— Task requirements —
Where in the data below does the word "what" appear? Copy each line that holds it.

— Excerpted data —
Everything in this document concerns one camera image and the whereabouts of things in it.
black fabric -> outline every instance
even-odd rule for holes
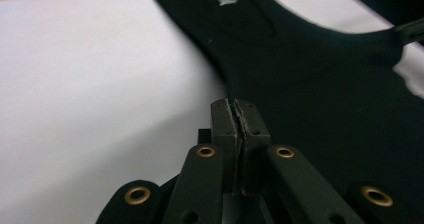
[[[394,29],[343,34],[274,0],[157,1],[229,98],[257,105],[275,143],[302,151],[342,195],[369,181],[424,210],[424,103],[392,71],[403,50]]]

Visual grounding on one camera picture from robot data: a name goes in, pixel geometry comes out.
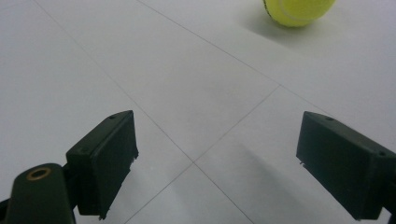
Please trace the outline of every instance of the white floor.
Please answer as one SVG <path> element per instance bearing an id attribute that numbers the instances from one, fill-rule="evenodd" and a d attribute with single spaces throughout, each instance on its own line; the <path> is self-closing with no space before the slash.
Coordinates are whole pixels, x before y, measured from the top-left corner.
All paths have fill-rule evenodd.
<path id="1" fill-rule="evenodd" d="M 285 29 L 261 0 L 0 0 L 0 201 L 132 109 L 140 156 L 78 223 L 357 223 L 296 146 L 308 110 L 396 150 L 395 11 L 338 0 Z"/>

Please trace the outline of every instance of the yellow tennis ball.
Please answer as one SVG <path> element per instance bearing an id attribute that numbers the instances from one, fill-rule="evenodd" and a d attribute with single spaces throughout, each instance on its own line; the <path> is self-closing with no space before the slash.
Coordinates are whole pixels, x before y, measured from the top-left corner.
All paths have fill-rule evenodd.
<path id="1" fill-rule="evenodd" d="M 263 0 L 270 17 L 284 26 L 305 26 L 323 16 L 335 0 Z"/>

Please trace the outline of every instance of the brass ring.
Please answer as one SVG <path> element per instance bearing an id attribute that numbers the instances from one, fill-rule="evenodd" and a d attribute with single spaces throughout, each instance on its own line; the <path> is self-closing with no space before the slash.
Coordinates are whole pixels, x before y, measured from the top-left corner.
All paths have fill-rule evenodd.
<path id="1" fill-rule="evenodd" d="M 50 174 L 50 168 L 48 168 L 48 167 L 38 167 L 37 169 L 34 169 L 33 171 L 31 171 L 26 176 L 26 179 L 28 179 L 30 181 L 35 181 L 35 180 L 42 179 L 42 178 L 46 177 L 49 174 Z"/>

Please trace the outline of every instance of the black mechanical part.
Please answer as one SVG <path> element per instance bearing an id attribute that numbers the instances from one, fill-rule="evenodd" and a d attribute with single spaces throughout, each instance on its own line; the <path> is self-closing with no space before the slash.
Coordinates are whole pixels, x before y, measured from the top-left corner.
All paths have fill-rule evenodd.
<path id="1" fill-rule="evenodd" d="M 78 174 L 78 211 L 105 218 L 137 156 L 132 111 L 108 117 L 77 142 L 66 158 Z"/>
<path id="2" fill-rule="evenodd" d="M 396 154 L 343 123 L 304 112 L 297 158 L 355 219 L 394 212 Z"/>
<path id="3" fill-rule="evenodd" d="M 75 223 L 60 165 L 43 164 L 18 175 L 8 202 L 6 223 Z"/>

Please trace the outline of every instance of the ball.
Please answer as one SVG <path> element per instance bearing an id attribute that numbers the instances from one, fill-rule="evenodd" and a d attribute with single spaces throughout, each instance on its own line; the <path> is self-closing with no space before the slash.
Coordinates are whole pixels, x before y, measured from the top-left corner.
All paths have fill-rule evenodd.
<path id="1" fill-rule="evenodd" d="M 301 27 L 323 16 L 335 0 L 263 0 L 270 17 L 279 24 Z"/>

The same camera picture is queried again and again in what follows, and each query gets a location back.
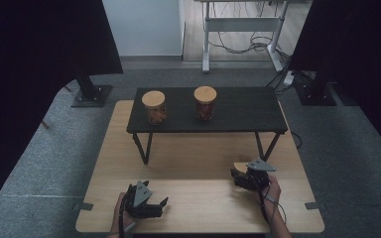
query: light wooden tabletop
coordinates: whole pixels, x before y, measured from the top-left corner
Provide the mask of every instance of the light wooden tabletop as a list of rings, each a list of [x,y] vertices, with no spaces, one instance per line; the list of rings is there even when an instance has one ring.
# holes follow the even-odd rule
[[[252,191],[233,183],[230,168],[257,158],[254,133],[154,134],[151,163],[145,166],[126,132],[133,101],[119,101],[84,199],[93,204],[76,221],[79,232],[108,232],[120,191],[149,180],[148,203],[169,197],[161,218],[139,221],[135,233],[267,233]],[[274,133],[261,133],[269,145]],[[140,134],[146,145],[147,135]],[[290,131],[281,136],[268,163],[282,189],[280,203],[295,233],[320,233],[324,224]]]

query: cork lid
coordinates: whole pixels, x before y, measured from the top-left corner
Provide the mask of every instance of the cork lid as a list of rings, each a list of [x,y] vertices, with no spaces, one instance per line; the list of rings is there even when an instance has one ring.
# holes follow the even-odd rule
[[[194,98],[201,104],[208,104],[216,97],[216,91],[210,86],[201,86],[194,91]]]
[[[161,91],[149,91],[142,96],[142,102],[147,108],[157,108],[165,101],[165,95]]]

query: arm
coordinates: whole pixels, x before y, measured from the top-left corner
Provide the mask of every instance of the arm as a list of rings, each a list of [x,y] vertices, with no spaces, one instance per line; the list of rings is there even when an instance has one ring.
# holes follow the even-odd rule
[[[107,238],[119,238],[119,210],[120,210],[120,203],[123,199],[123,196],[125,195],[124,192],[120,192],[119,198],[117,199],[116,206],[114,208],[113,213],[113,221],[110,228],[110,234],[107,236]],[[128,214],[128,212],[123,212],[123,227],[126,228],[130,226],[132,223],[134,223],[135,220]]]
[[[278,208],[278,202],[280,199],[281,188],[278,184],[277,178],[274,176],[268,176],[270,181],[269,189],[266,188],[263,190],[263,193],[266,192],[269,197],[272,199],[264,198],[265,202],[265,212],[267,213],[268,221],[271,227],[271,232],[275,238],[291,238],[289,229],[287,228],[286,223],[281,216],[280,210]]]

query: white wall
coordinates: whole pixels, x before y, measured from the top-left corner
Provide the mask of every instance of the white wall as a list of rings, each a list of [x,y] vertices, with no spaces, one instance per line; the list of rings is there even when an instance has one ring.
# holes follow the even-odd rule
[[[121,57],[181,56],[184,0],[103,0]]]

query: finger
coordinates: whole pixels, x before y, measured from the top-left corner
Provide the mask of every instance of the finger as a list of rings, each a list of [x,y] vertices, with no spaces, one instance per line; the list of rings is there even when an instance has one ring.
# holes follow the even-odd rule
[[[117,202],[116,202],[116,208],[119,208],[120,203],[122,202],[122,199],[125,196],[125,194],[126,194],[125,192],[120,192],[119,193],[119,197],[117,198]]]
[[[256,199],[259,200],[260,197],[259,197],[259,193],[258,192],[255,192],[255,196],[256,196]]]
[[[268,180],[270,183],[278,183],[277,178],[275,176],[268,176]]]

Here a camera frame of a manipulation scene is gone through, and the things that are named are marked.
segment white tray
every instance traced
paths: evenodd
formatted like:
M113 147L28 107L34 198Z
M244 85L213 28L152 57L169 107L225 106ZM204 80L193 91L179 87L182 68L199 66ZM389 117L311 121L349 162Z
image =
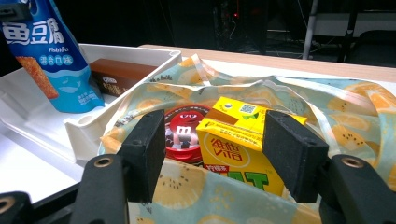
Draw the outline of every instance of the white tray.
M88 44L80 47L88 63L106 58L158 66L140 82L182 60L178 50ZM0 77L0 120L9 129L70 161L89 160L97 155L99 137L129 91L118 98L104 95L106 106L88 113L61 113L53 108L25 70L19 69Z

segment yellow box
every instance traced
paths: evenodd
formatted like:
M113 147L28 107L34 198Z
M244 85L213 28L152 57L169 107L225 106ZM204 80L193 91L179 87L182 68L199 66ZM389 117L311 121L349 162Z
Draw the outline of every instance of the yellow box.
M196 131L206 169L280 196L283 181L262 154L266 110L220 97ZM306 121L292 116L302 124Z

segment barcode sticker
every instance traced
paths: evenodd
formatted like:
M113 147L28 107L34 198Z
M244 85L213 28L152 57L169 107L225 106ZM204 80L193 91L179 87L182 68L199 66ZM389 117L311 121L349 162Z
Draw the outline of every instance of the barcode sticker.
M241 109L239 109L239 111L251 114L251 113L253 113L254 109L256 109L255 105L242 105L242 107L241 107Z

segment blue snack bag
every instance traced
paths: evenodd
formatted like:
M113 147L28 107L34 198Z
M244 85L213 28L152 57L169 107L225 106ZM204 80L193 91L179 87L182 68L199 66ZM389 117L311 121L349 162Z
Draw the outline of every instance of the blue snack bag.
M55 3L0 0L0 6L4 4L26 4L29 8L31 18L3 21L0 30L12 54L52 105L67 113L84 113L104 106L99 91L90 86L91 69Z

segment brown box
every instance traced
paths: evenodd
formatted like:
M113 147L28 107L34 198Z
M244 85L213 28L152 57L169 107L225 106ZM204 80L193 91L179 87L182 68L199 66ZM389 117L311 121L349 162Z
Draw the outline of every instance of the brown box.
M120 96L157 66L98 59L90 64L90 68L101 93Z

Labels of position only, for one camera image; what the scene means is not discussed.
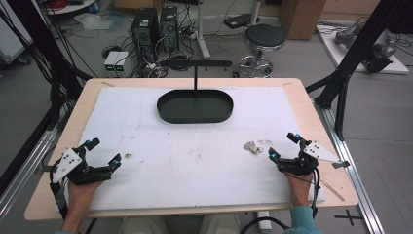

— Output of the task —
The same camera picture is queried again and again in what follows, and each query gets a location back.
Labels of position only, for one camera image; what the scene means is not discussed.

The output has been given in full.